TASK —
Among the entries below, find the line with "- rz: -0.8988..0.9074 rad", then quote it and each following line up to and including the line with "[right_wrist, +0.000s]", and nothing else.

Segment Start: RECORDS FOR THIS EXERCISE

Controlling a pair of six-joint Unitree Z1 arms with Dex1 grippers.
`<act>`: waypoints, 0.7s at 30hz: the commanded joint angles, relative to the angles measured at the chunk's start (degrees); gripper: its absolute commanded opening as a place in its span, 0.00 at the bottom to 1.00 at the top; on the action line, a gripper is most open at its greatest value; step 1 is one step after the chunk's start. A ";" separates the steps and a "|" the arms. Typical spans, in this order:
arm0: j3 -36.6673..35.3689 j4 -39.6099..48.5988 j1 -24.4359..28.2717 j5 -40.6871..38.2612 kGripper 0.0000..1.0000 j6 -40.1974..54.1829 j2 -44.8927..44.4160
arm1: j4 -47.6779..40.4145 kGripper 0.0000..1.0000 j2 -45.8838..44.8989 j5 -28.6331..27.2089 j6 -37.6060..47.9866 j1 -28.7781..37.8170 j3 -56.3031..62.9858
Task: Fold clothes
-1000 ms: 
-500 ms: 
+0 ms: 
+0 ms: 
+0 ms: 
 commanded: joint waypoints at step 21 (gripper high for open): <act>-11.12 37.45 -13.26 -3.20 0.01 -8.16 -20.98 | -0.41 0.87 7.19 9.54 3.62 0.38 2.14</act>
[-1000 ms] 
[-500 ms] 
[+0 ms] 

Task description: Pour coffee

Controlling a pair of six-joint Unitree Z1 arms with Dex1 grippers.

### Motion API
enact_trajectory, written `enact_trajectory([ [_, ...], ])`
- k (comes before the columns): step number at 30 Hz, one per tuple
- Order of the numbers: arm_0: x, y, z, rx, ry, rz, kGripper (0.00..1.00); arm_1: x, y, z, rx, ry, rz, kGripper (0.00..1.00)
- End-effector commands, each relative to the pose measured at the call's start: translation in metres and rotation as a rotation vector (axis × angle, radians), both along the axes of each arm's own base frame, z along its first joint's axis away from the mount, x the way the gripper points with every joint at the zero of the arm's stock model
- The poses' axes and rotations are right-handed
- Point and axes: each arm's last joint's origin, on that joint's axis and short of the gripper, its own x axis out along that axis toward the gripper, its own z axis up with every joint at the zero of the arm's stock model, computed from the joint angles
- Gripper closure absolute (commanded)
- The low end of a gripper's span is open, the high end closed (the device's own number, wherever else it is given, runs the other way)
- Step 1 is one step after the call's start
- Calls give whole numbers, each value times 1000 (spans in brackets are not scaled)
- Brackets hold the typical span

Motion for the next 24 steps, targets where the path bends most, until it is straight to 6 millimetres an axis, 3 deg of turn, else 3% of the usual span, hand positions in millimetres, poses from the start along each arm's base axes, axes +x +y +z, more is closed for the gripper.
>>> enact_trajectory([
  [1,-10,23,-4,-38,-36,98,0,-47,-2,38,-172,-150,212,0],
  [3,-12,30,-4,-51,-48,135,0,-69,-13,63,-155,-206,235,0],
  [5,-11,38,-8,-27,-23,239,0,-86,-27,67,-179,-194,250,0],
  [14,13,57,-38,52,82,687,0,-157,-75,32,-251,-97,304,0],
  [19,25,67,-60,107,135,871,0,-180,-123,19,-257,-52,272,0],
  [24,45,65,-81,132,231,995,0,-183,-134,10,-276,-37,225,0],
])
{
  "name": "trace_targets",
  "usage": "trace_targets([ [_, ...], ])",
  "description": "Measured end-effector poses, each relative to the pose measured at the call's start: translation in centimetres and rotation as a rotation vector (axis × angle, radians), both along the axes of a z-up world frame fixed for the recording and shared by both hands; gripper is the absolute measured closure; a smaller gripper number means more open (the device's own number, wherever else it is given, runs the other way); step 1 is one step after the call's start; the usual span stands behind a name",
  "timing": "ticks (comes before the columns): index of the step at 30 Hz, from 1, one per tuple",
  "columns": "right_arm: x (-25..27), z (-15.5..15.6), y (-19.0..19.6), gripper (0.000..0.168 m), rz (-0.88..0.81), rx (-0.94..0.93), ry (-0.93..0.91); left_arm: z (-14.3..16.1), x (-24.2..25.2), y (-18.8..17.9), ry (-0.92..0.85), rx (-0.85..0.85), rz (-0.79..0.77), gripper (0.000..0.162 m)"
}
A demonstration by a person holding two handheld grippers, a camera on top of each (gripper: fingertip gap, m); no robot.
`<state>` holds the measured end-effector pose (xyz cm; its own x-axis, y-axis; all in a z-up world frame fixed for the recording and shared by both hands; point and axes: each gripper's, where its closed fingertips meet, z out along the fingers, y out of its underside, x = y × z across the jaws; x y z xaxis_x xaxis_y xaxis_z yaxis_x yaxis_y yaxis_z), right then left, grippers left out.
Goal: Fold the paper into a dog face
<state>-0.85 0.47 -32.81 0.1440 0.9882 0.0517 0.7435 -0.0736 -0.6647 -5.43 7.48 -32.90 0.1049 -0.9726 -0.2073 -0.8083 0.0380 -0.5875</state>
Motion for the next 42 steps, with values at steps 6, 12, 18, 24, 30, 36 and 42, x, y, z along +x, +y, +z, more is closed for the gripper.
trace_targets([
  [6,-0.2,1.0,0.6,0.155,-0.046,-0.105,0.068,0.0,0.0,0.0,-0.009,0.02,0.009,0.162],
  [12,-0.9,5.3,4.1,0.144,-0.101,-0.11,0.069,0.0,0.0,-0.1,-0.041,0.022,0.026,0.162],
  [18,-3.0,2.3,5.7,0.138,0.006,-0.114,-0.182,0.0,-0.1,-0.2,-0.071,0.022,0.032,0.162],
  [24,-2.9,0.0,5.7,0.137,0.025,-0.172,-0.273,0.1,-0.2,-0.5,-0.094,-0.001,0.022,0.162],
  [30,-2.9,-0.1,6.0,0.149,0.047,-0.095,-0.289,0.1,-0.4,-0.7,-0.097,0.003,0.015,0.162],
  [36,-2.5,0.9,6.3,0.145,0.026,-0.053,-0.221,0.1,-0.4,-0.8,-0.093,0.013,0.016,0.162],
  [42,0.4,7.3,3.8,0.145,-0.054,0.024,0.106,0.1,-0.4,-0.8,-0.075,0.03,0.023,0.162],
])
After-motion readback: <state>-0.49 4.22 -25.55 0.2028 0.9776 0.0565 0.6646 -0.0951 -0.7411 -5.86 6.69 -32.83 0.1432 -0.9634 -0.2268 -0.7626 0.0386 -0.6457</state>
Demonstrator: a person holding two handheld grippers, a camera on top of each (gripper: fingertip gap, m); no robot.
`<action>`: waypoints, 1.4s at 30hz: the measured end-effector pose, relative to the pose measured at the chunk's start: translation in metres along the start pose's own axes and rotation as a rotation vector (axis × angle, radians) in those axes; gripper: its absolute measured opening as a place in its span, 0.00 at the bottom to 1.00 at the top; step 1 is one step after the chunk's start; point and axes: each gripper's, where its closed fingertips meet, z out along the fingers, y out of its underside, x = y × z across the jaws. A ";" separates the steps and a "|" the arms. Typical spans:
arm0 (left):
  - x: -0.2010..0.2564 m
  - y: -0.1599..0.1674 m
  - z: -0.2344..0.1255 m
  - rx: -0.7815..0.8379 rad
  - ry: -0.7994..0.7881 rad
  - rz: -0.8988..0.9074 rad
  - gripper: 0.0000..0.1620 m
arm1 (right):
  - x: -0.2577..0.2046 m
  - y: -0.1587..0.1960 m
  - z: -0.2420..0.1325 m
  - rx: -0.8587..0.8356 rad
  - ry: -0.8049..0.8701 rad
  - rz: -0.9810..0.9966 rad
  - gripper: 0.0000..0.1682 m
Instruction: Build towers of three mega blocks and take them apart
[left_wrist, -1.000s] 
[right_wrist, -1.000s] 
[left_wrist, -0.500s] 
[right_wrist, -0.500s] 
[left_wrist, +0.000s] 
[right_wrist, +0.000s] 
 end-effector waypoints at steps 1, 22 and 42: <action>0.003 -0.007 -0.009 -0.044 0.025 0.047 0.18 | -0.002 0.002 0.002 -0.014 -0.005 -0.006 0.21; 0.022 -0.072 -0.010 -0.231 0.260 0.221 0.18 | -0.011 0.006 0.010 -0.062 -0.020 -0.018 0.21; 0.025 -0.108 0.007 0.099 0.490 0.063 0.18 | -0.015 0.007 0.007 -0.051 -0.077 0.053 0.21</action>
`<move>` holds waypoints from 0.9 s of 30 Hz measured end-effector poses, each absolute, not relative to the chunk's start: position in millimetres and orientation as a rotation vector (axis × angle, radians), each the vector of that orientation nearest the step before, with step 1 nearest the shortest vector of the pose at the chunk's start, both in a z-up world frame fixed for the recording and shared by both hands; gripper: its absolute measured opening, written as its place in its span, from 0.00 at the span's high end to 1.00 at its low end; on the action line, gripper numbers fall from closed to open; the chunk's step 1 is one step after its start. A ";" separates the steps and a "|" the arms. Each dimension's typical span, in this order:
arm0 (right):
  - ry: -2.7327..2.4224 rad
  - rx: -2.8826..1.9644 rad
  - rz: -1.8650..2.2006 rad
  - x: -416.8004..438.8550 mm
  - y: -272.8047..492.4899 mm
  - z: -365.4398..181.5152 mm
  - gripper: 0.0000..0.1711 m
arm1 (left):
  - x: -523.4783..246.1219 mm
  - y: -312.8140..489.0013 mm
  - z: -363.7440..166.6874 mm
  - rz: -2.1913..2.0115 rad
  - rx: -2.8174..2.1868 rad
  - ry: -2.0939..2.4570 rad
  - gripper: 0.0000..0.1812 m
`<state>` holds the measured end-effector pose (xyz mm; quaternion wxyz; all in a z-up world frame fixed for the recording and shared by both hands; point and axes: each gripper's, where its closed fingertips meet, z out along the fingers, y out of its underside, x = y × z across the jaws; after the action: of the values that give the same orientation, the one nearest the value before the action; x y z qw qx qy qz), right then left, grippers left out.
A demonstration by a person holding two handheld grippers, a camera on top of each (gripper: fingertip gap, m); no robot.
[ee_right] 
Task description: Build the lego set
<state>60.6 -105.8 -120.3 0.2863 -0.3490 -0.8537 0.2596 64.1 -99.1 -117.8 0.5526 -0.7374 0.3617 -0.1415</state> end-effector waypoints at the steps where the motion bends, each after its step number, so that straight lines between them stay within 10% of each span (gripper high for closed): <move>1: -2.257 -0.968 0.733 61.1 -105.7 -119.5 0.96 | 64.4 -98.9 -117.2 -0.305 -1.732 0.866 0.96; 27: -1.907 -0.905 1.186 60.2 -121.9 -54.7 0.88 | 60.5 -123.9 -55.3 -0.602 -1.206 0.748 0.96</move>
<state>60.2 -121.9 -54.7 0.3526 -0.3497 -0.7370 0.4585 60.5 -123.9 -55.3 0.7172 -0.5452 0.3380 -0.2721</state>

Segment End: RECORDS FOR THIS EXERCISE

TASK OUTPUT —
  - rz: -0.8988..0.9074 rad
  - gripper: 0.0000..0.1620 m
arm1 (right):
  - x: -0.2577..0.2046 m
  - y: -0.1587..0.1960 m
  - z: -0.2420..0.1325 m
  - rx: -0.8587..0.8356 rad
  - ry: -0.8049..0.8701 rad
  - rz: -0.9810..0.9966 rad
  - gripper: 0.0000..0.1682 m
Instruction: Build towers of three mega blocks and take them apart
[left_wrist, -1.000s] 
[right_wrist, -1.000s] 
[left_wrist, -0.500s] 
[right_wrist, -0.500s] 
[left_wrist, +0.000s] 
[right_wrist, +0.000s] 

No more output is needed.